[Collected data]
Segment Open
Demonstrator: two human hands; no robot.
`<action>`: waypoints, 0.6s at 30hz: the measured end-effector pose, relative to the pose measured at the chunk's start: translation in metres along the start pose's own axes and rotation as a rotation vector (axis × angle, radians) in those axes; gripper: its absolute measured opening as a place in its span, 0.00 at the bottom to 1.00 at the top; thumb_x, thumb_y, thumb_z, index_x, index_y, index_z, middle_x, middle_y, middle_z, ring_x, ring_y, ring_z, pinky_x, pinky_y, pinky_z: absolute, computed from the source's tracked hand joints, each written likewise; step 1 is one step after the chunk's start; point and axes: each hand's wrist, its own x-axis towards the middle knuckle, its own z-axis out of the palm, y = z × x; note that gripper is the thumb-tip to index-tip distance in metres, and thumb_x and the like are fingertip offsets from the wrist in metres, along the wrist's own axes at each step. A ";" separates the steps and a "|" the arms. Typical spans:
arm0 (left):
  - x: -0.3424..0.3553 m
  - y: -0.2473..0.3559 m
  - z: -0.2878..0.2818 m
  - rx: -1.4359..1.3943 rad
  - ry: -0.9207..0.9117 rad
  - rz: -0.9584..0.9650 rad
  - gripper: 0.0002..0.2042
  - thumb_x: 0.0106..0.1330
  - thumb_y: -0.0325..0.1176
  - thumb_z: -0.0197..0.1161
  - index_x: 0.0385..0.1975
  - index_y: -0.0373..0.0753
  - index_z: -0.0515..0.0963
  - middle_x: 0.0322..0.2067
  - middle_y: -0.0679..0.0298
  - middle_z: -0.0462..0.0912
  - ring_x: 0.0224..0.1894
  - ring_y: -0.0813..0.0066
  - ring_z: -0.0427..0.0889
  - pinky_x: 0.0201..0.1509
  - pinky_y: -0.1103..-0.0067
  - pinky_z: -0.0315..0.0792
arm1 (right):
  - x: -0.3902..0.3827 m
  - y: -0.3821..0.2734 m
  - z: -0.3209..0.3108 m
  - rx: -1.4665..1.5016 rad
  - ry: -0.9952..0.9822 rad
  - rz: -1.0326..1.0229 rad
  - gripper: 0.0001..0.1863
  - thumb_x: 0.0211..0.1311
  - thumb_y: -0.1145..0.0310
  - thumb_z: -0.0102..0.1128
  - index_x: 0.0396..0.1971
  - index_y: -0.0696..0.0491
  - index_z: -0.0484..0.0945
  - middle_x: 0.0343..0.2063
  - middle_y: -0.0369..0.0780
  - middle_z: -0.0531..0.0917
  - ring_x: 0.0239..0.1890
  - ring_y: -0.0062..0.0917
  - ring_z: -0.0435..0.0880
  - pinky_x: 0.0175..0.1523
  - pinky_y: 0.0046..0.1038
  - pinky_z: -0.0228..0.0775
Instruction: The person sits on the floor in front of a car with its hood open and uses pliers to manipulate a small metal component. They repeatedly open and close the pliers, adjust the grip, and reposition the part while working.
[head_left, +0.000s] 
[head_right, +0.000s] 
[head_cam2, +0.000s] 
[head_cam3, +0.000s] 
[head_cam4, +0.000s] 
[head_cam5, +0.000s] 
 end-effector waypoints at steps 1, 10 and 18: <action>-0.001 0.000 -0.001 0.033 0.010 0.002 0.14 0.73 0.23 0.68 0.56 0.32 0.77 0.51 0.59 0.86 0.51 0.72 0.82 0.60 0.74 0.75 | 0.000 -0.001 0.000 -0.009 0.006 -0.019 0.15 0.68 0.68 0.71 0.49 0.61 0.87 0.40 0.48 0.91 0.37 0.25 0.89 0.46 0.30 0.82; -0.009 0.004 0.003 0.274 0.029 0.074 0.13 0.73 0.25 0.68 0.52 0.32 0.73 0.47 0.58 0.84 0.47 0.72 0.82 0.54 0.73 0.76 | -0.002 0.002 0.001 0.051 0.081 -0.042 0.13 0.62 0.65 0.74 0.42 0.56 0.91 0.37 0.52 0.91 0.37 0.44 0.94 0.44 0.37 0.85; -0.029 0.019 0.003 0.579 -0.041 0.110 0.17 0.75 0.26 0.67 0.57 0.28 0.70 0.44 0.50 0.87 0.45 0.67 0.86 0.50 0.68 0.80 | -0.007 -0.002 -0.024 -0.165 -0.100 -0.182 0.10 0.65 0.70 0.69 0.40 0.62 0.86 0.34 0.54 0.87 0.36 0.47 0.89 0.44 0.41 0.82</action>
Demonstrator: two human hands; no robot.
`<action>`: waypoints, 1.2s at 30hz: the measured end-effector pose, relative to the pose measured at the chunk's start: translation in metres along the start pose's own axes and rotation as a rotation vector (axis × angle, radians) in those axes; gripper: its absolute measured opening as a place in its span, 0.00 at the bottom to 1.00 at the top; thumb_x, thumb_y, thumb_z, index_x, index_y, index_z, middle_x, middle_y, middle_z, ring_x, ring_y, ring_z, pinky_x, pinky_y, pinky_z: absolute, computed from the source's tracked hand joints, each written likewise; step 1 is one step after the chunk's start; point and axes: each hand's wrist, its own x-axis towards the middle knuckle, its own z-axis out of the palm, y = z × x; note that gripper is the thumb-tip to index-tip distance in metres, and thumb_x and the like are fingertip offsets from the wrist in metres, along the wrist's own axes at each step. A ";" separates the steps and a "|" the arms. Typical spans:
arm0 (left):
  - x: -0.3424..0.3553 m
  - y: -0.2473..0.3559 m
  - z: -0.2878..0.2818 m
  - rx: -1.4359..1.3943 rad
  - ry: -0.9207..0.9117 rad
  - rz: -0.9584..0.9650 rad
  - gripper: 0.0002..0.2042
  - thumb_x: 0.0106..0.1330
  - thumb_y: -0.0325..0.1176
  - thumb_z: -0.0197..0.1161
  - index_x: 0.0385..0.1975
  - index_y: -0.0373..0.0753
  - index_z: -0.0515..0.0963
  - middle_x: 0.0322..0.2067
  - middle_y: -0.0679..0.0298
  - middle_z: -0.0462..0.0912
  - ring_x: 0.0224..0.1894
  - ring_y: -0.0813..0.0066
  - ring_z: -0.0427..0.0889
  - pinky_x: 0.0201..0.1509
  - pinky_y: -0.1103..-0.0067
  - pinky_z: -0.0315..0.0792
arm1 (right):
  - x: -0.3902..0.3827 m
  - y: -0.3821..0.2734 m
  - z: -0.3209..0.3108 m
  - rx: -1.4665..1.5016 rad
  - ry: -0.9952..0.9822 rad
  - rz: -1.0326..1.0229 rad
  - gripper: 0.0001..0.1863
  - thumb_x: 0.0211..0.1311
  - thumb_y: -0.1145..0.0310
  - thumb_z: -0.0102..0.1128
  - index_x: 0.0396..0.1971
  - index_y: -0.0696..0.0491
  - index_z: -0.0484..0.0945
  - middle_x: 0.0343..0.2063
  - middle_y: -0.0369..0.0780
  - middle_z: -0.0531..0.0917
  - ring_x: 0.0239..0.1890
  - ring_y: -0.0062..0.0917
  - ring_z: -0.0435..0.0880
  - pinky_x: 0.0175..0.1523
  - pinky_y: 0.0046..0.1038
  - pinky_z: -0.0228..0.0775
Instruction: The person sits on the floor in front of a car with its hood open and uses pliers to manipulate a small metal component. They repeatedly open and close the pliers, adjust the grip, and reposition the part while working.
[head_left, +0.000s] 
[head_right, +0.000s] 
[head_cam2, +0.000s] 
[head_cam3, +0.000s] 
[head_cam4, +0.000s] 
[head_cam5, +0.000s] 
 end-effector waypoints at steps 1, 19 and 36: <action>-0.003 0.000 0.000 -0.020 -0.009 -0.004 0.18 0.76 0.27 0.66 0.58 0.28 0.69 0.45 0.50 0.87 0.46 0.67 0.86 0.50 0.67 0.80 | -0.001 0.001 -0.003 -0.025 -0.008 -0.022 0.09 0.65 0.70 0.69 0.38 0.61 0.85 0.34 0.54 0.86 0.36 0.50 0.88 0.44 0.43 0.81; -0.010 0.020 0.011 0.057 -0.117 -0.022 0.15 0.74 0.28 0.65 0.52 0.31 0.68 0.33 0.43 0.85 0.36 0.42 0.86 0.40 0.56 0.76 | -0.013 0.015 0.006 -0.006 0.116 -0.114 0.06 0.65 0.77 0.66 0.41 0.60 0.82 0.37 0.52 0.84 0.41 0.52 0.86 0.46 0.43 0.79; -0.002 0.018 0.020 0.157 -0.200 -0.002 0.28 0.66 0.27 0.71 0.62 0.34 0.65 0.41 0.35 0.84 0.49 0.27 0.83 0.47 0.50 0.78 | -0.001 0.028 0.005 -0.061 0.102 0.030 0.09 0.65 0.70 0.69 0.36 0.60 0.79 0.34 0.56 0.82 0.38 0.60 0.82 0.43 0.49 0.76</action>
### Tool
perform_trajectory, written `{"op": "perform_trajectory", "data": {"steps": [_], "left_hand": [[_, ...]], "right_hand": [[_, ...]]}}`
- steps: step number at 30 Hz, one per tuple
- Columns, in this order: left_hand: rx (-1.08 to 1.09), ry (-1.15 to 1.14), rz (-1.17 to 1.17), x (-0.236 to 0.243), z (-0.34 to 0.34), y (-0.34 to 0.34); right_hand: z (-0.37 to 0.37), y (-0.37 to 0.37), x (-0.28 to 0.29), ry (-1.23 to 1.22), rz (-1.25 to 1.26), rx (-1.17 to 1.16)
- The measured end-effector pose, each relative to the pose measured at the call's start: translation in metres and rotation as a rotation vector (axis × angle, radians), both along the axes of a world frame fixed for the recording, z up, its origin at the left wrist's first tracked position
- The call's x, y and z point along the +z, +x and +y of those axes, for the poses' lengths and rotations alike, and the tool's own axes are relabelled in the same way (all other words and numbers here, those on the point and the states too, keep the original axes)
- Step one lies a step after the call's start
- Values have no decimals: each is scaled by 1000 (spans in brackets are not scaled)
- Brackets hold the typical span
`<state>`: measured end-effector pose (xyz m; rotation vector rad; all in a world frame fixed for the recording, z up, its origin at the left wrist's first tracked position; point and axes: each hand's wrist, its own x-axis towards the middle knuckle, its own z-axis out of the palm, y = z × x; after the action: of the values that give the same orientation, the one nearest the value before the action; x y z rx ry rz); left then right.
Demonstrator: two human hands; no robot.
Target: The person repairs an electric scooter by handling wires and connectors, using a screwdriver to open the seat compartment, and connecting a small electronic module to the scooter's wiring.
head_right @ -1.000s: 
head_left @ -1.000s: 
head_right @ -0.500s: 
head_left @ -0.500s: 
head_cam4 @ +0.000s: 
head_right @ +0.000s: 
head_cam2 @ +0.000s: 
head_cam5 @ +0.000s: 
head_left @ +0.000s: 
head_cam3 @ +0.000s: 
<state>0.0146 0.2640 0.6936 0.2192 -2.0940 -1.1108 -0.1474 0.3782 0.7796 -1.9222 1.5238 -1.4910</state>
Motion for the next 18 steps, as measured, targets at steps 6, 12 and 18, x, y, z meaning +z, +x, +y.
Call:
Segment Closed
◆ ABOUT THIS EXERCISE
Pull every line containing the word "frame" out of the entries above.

◆ WRITTEN ANSWER
- The measured end-effector pose, each relative to the pose measured at the call's start: translation in metres and rotation as a rotation vector (axis × angle, radians), both along the axes of a world frame fixed for the recording, z up, its origin at the left wrist's first tracked position
`<state>`: measured end-effector pose (xyz m; rotation vector rad; all in a world frame fixed for the recording, z up, its origin at the left wrist's first tracked position; point and axes: each hand's wrist, its own x-axis towards the middle knuckle, its own z-axis out of the palm, y = z × x; after the action: of the values that give the same orientation, the one nearest the value before the action; x y z rx ry rz); left then right.

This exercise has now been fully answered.